Ma monsignor Giussani non si accontenta; di fronte ai 26
mila aderenti alla Fraternità, di evocare il testo
evangelico: «"Donna non piangere!" Quando si
rientra in casa, quando si va sul tram, quando si vede la
coda delle automobili per le strade, quando si pensa a tutta
la farragine di cose che interessano la vita di milioni e
milioni di uomini... Uomo, donna, ragazzo, ragazza, tu, voi,
non piangete! Non piangete!
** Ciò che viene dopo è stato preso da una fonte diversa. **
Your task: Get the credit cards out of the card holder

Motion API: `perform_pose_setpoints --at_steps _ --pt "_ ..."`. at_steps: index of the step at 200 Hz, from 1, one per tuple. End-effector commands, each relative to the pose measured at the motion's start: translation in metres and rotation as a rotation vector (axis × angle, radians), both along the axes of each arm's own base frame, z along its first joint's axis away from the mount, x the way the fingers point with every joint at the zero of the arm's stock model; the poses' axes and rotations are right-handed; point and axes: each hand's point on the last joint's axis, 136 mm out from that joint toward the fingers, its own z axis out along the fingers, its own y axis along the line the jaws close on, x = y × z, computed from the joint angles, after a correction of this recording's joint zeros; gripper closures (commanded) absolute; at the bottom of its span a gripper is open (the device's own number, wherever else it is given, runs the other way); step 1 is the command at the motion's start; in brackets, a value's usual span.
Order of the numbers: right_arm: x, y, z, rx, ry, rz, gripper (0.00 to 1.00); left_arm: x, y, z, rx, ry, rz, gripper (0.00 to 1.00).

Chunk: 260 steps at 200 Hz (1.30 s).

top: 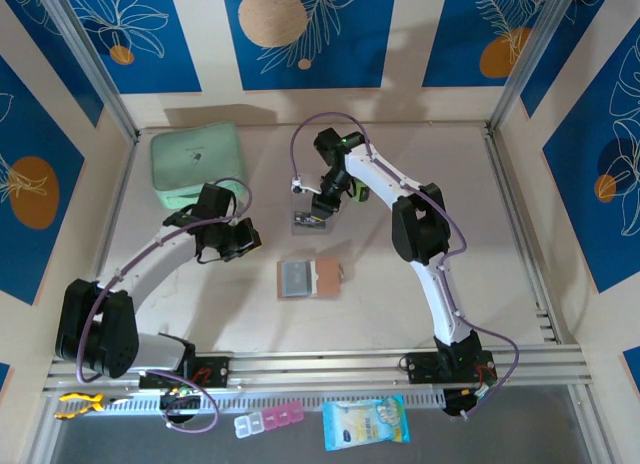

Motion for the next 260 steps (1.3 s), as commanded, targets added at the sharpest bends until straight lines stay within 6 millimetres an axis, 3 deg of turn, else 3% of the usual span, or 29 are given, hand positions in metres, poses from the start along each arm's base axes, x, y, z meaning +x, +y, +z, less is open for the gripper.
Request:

C'è uno sguardo e un cuore che
vi penetra fino nel midollo delle ossa e vi ama». Fino al
mandato conclusivo: «Gloria Dei vivens homo: la gloria di
Dio, quella per cui sorregge il mondo, l'universo, è l'uomo
che vive. Noi vogliamo questo e nient'altro che questo, che
la gloria di Dio sia palesata a tutto il mondo e tocchi
tutti gli ambiti della terra: le foglie, tutte le foglie dei
fiori e tutti i cuori degli uomini».
Conclusione impegnativa per ogni aderente alla Fraternità,
nel segno di quel «nuovo inizio» di cui Giussani parla dal
22 febbraio scorso, dopo la lettera di Giovanni Paolo II
alla Fraternità per il ventennale del suo riconoscimento
pontificio. Lettera e risposta di don Giussani sono stati in
qualche modo il fil rouge di questi esercizi, guidati
da don Stefano Alberto, docente di introduzione alla
teologia alla Cattolica di Milano, e da don Julian Canon,
docente di teologia a Madrid. Ma hanno segnato anche la
celebrazione eucaristica guidata dal cardinale Crescenzio
Sepe, prefetto della Congregazione per l'Evangelizzazione
dei Popoli. Con parole calde e affettuose, all'insegna di un
«noi» che ha colpito il popolo " ciellino ",
Sepe ha ripercorso le parole del Papa e di monsignor
Giussani facendole in qualche modo sue: «II Papa
riconosce a don Giussani un particolare stile nel comunicare
la fede come particolarmente adatto a comunicare con gli
uomini del nostro tempo». E riferendosi esplicitamente
alle parole di Giovanni Paolo II a don Giussani («Il
movimento ha voluto e vuole indicare non una strada ma la
strada. La strada è Cristo che raggiunge la persona nella
quotidianità della sua esistenza») ha sottolineato che da
esse ne viene «la decisone,il coraggio di rischiare
nell'affermare, senza glossatore o tentennamenti, che è
Cristo la risposta, in ogni tempo».
Il percorso delle tre intense giornate, svoltesi in diretta
video con 18 i Paesi (altri 70 li vedranno in differita
entro 15 giorni), è dunque partito dal tema «Non una
strada ma la strada», svolto da don Stefano Alberto; si è
poi inoltrato sul terreno impegnativo di «Cristo è la
strada perché è l'inizio della fine», svolto da
Julian Canon; ed infine, domenica mattina, Carron e
Giancarlo Cesana, del consiglio di presidenza di Comunione e
Liberazione, hanno affrontato le numerose domande nate dal
lavoro dei 26 mila riuniti in numerose assemblee.